The idea of every believer voting or having a say in church matters, irrespective of their gender or class, was radical when it began.

In addition, the Baptist idea of the church members’ meeting ensured that it was not only people in ordained ministry who could decide church affairs, but that every believer has the right, by virtue of being a Christian, to discern God’s mind and will (“Christocracy” not democracy).

This was countercultural in a period when church governance was dominated by bishops, synods and clergy in general.

Since celebrating 400 years of our history as a denomination, I have been reflecting on one of the distinctive elements of our beloved church and how it is being reshaped.

This is the congregational type of church governance expressed through the church members’ meeting, which is being reshaped or totally abandoned in many new Baptist churches in London.

The Baptist churches reshaping this are largely churches with Christians who have come from South America, Africa, Asia and Eastern Europe.

These congregations are vibrant, energetic and dynamic; the majority have members who have come from a Pentecostal or charismatic background.

Sometimes the leaders of these churches have also come from a Pentecostal or charismatic background. These churches have brought fresh energy and cultural diversity into London and have bore fruit in the ministry there.

But as they have brought fresh expressions of church, they have also brought a charismatic style of church and church governance akin to independent Pentecostal churches (hence the term, “Bapticostal churches”).

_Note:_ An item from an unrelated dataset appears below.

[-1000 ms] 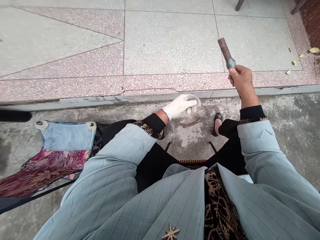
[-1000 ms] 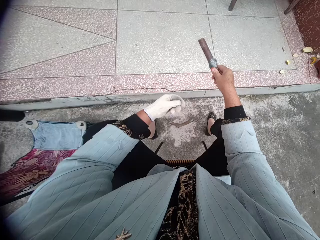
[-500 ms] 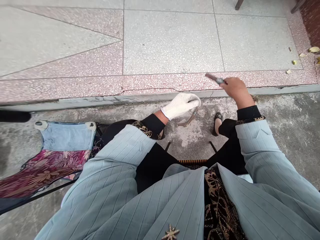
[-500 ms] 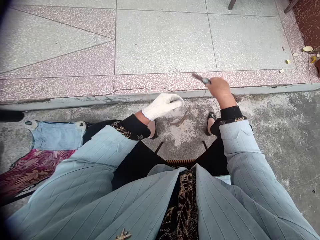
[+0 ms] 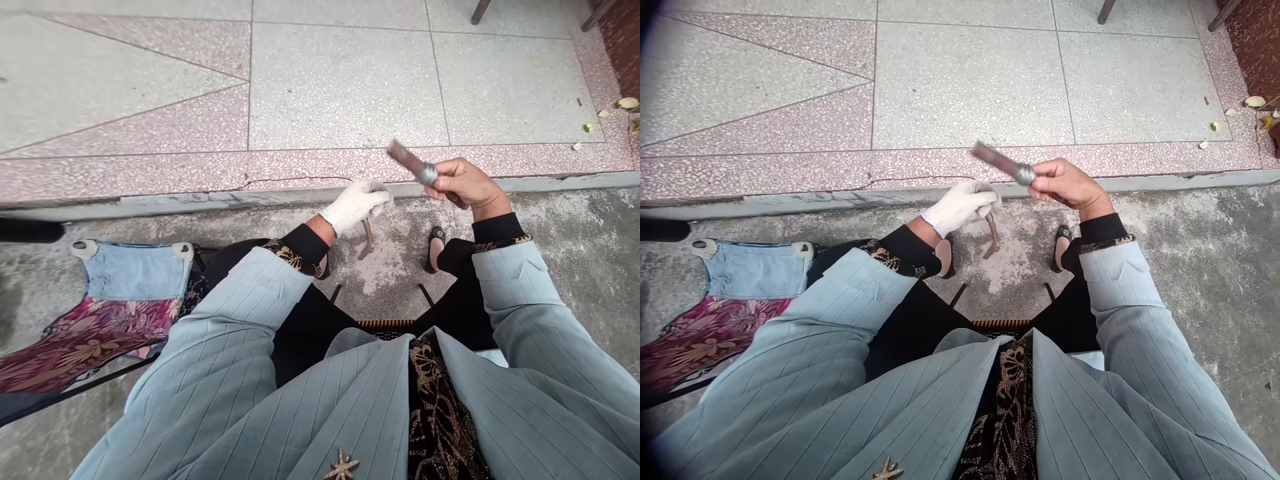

This is seen through church leaders being empowered to take decisions as opposed to the Baptist model of congregational governance.

One might think that such congregations would certainly not be happy with that, but the truth is they are happy that the leaders are taking the initiative to lead.

This style of leadership is partly influenced by the cultures within the congregation.

Take, for example, a Baptist church with Ghanaians or Nigerians as the majority of the congregation. Culturally, many are inclined to respect elders or any person in the place of authority.

Some might view this as negative, as it can lead to autocratic leaders and this has certainly occurred in some cases.

However, there are positives of this cultural trait. One of these is strong leadership that is not constantly hindered by members having to vote on everything, including minute details such as what color the wall of the church should be.

Ecclesiologically, this style of leadership encourages visionary leaders who are empowered to act without being prevented by church members who might not get along with them.

It must be mentioned that this style of church governance, while pronounced among these churches, is not limited to them as there are Baptist churches with white majority congregations who prefer and adhere to this type of church leadership.

In addition, other church traditions and church governance such as the Episcopal style of leadership are similar.

The Baptist churches that practice this style of leadership do so because some of them have been frustrated by lack of progress made under the congregational governance.

I am not at all advocating that the charismatic style of leadership is better than the congregational form of church governance or vice versa.

I am simply articulating that as we continue to reflect on our history, it is worth considering whether more Baptist churches, particularly those in London, will change what has been considered as fundamental to Baptist DNA.

Whichever way we head, one thing is sure and that is that the Baptist concept of the autonomy of churches enshrined in the Baptist Union of Great Britain’s Declaration of Principle can allow for both church ecclesiologies to exist within our union or among Baptists Together.

Israel Olofinjana is an ordained and accredited Baptist minister who is the team leader at Catford Community Church in London. He is Nigerian, coming from a Pentecostal background. He is the author of several books, including “Turning the Tables on Mission: Stories of Christians from the Global South in Britain,” and blogs at IsraelOlofinjana. A version of this article first appeared in The Baptist Times of Great Britain and is used with permission.